“Tan bonita que eras de chiquita”, me dicen amigas de mi mamá que tienen mucho tiempo de no verme. Miro mis fotos y sí, tienen razón. Era bonita. No hay escudo contra el tiempo. Me han pasado ya casi cuarenta y cinco años encima, la enfermedad y muerte de mis padres, el embarazo y nacimiento de dos niños, la enfermedad incurable de la niña y la inminente adolescencia del niño. Nada de eso pasa sin dejar huella.

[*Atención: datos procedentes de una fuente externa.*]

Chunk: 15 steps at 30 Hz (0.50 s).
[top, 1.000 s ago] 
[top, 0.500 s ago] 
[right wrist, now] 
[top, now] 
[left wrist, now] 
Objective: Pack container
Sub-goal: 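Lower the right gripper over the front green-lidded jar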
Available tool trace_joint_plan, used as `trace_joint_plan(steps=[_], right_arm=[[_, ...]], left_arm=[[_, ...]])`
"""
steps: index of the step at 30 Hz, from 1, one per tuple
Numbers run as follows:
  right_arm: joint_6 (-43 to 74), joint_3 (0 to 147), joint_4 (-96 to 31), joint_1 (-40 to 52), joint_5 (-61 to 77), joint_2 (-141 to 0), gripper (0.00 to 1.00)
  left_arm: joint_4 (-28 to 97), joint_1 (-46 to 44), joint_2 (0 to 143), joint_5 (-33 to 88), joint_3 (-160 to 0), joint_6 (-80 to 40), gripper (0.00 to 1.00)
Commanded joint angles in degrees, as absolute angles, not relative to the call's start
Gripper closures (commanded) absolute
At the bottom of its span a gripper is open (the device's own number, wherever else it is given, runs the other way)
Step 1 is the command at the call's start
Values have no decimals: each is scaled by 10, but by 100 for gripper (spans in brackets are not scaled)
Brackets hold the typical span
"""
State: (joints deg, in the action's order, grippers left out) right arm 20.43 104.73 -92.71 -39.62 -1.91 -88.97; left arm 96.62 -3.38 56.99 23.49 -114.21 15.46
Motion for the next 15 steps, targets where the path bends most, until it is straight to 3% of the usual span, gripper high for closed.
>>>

¿Por qué pretendemos ser “jóvenes” para siempre? La falta de años no es precisamente un estado sin faltas. Puede ser sólo un estado de ignorancia, piel lisa, eso sí. Pero, por mucho que me caiga mal verme arrugas y me caiga aún peor verme canas en las cejas (las cejas, joder), admito que mi cuerpo hace cosas maravillosas ahora. Levantarse del suelo sin dolor, nadar sin cansarme, abrazar a los míos sin miedo. Tal vez sea la falta de novedad, el cúmulo de marcas y roturas, internas también, que me dan mucha más libertad para arriesgarme. ¿Qué importa una raya más? Creo que me gusta más la idea de llegar con toda la piel bien usada y no dejar un pedazo sin estrenar. Ya me dolió todo, eso ya no me asusta.
Definitivamente no soy tan linda como hacen unos años y eso sólo irá en declive. Pero me gusto más ahora y eso compensa.